To do
From the entries below, transcribe exactly the lines between the line holding "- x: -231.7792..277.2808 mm" and the line holding "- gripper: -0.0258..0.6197", inclusive; skip all other lines.

Records to process
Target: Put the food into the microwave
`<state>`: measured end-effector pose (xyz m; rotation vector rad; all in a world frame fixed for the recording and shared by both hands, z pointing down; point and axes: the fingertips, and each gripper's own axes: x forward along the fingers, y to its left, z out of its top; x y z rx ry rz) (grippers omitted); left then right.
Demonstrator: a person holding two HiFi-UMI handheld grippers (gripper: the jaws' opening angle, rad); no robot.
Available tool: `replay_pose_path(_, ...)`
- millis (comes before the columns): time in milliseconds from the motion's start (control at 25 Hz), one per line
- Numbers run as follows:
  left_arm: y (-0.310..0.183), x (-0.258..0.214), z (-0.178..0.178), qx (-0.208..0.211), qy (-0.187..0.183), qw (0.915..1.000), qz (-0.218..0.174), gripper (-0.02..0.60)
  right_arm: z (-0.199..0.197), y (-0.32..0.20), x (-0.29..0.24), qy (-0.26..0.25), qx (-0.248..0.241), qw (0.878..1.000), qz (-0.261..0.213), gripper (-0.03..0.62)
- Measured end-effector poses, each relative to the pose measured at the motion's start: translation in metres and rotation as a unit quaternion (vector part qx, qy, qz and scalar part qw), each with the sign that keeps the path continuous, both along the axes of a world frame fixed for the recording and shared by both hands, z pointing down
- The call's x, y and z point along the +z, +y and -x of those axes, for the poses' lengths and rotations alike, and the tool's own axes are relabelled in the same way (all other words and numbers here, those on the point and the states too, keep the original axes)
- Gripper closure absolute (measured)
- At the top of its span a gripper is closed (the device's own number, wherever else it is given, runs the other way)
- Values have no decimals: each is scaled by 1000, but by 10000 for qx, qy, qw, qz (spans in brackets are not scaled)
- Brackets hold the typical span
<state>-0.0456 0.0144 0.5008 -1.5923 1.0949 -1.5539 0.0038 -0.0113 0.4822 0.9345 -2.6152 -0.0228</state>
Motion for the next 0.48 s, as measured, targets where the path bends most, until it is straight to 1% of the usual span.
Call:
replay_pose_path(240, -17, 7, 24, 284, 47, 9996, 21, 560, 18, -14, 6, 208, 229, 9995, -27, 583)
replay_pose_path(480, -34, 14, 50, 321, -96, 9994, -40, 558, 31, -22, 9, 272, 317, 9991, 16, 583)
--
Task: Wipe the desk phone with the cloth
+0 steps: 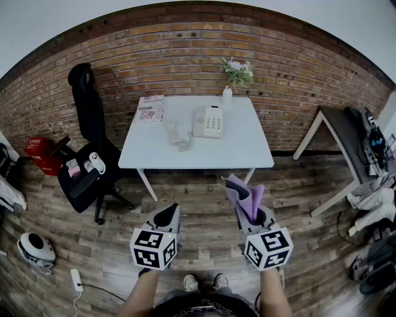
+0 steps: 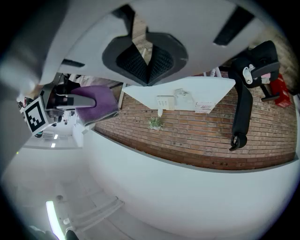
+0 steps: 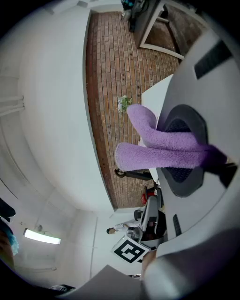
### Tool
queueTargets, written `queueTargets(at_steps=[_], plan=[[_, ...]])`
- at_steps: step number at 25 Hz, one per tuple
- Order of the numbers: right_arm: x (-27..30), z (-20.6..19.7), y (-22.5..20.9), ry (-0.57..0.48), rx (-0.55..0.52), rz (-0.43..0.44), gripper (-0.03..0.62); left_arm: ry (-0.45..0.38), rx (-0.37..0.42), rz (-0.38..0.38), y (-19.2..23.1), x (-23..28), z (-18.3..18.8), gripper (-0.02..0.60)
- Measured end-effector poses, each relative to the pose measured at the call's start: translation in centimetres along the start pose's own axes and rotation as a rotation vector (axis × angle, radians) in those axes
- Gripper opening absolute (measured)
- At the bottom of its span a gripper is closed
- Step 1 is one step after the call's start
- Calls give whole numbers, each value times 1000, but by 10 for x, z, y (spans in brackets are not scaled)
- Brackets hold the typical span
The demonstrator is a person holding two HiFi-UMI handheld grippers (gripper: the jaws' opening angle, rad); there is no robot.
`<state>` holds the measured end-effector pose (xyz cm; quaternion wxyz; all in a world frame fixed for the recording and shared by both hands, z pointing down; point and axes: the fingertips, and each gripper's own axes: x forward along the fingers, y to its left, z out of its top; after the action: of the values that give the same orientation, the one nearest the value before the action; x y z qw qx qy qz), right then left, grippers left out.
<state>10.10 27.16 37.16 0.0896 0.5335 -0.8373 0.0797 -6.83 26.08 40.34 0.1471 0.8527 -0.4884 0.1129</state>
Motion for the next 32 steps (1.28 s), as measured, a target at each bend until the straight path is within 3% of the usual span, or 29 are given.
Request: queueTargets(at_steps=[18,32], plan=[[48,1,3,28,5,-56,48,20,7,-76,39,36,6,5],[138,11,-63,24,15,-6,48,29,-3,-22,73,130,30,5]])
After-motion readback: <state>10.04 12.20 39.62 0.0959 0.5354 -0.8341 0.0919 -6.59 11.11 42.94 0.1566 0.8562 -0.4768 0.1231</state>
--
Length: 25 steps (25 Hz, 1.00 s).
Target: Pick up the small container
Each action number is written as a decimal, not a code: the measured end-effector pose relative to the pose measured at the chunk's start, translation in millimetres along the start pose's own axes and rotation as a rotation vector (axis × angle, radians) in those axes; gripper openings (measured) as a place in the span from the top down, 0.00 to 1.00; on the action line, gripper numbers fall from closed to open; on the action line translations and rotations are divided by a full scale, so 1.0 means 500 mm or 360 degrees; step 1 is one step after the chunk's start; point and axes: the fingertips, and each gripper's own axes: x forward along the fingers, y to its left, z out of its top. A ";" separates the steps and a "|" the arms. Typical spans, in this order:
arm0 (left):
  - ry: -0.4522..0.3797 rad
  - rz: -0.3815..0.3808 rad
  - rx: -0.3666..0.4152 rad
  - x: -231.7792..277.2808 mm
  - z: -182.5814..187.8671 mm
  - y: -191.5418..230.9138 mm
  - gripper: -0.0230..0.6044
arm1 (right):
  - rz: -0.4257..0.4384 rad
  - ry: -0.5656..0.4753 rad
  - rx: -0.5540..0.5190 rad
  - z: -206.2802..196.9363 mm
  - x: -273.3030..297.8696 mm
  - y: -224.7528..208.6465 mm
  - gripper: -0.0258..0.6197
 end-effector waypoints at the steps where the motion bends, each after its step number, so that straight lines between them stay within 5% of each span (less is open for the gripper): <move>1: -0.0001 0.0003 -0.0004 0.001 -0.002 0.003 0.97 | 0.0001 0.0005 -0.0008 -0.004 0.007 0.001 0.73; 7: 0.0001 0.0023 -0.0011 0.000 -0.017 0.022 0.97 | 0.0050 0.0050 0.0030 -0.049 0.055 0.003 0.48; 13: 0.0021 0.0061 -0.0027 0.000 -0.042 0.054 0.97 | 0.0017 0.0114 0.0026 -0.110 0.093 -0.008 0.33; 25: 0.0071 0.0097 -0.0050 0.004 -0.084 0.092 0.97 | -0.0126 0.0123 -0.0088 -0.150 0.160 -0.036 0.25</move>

Solved problem
  - x: -231.7792..277.2808 mm
  - z: -182.5814..187.8671 mm
  - y: -191.5418..230.9138 mm
  - gripper: -0.0230..0.6044
arm1 (right):
  - rz: -0.4257..0.4384 rad
  - ry: -0.5656..0.4753 rad
  - rx: -0.5540..0.5190 rad
  - z: -206.2802..196.9363 mm
  - x: -273.3030..297.8696 mm
  - y: -224.7528..208.6465 mm
  - gripper: -0.0258..0.6197

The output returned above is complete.